Resend's free tier includes 3,000 emails per month and 100 emails per day. Paid plans start at $20/month for 50,000 emails. Domain verification is straightforward, and deliverability is strong out of the box.

Mailgun Overview

Mailgun has been in the email business since 2010. It is one of the most established transactional email services, used by companies like Lyft, Shopify, and GitHub. It handles sending, receiving, validating, and routing emails at scale.

The API is comprehensive but shows its age compared to newer alternatives. Mailgun supports email sending, inbound email processing, email validation, mailing lists, and detailed analytics. It also offers an SMTP relay for applications that prefer SMTP over API calls.

Mailgun's free tier is limited. You get a sandbox domain for testing but need to enter a credit card and verify a custom domain for production sending. The Flex plan gives you 1,000 free emails for the first month, then charges $0.80 per 1,000 emails. Paid plans start at $35/month for 50,000 emails.

Comparison Table

Feature Resend Mailgun
Free tier 3,000/month, 100/day Sandbox only (no production free tier)
Starting paid price $20/month (50K emails) $35/month (50K emails)
API design Modern, minimal Comprehensive, older
React Email support Native No
Inbound email No Yes
Email validation No Yes (paid add-on)
SMTP relay Yes Yes
Mailing lists No Yes
Analytics Basic Detailed
Webhooks Yes Yes
SDKs Node, Python, Go, Ruby, PHP Node, Python, Ruby, Java, PHP, Go, C#
Deliverability tools Automatic IP reputation, dedicated IPs
Setup time Minutes 15-30 minutes
Documentation Excellent Good but dense

When to Pick Resend

Resend is the right choice when you value developer experience and modern tooling:

  • You want the cleanest API and fastest setup for transactional emails.
  • React Email templates are appealing for building maintainable email designs.
  • Your email volume is under 3,000/month and you want a real free tier for production use.
  • You only need to send emails, not receive or validate them.
  • You are building a new project and want modern tooling that matches the rest of your stack.
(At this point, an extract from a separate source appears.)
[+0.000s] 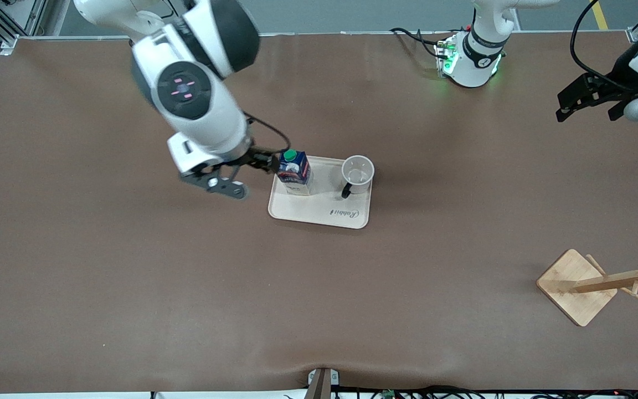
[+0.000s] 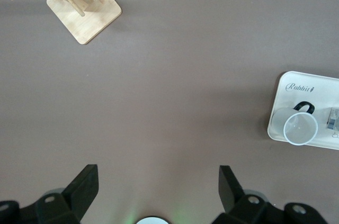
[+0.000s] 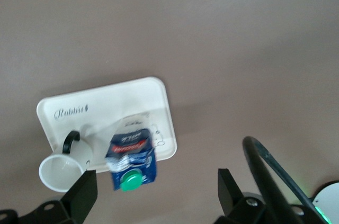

The free tier being genuinely usable for production is a significant advantage. Many solo developers run their entire email infrastructure on Resend's free plan for months before needing to upgrade.

When to Pick Mailgun

Mailgun makes sense when you need more than just sending:

  • You need inbound email processing (parsing incoming emails, email-to-app workflows).
  • Email validation is important for cleaning your user list or verifying addresses at signup.
  • You want mailing list management built into your email service.
  • Detailed analytics and deliverability tools (IP warming, reputation monitoring) matter for your use case.
  • You are integrating with a system that expects SMTP and want a battle-tested relay.

Mailgun is also the choice when you need the reliability and reputation of a 14-year-old service. It has processed billions of emails. Edge cases you might encounter have likely been solved already.

Verdict

Resend wins for most solo developers. The developer experience is significantly better, the free tier is more generous for production use, and the React Email integration is genuinely useful if you are in the JavaScript ecosystem. For the typical solo developer use case of sending transactional emails (auth flows, notifications, receipts), Resend covers everything you need with less friction.

Pick Mailgun if you need inbound email processing, email validation, or mailing lists. These are features Resend simply does not offer. If your product involves receiving and parsing emails, or if you need to validate email addresses at scale, Mailgun is the more complete solution. Just be prepared for a slightly rougher developer experience and higher costs at lower volumes.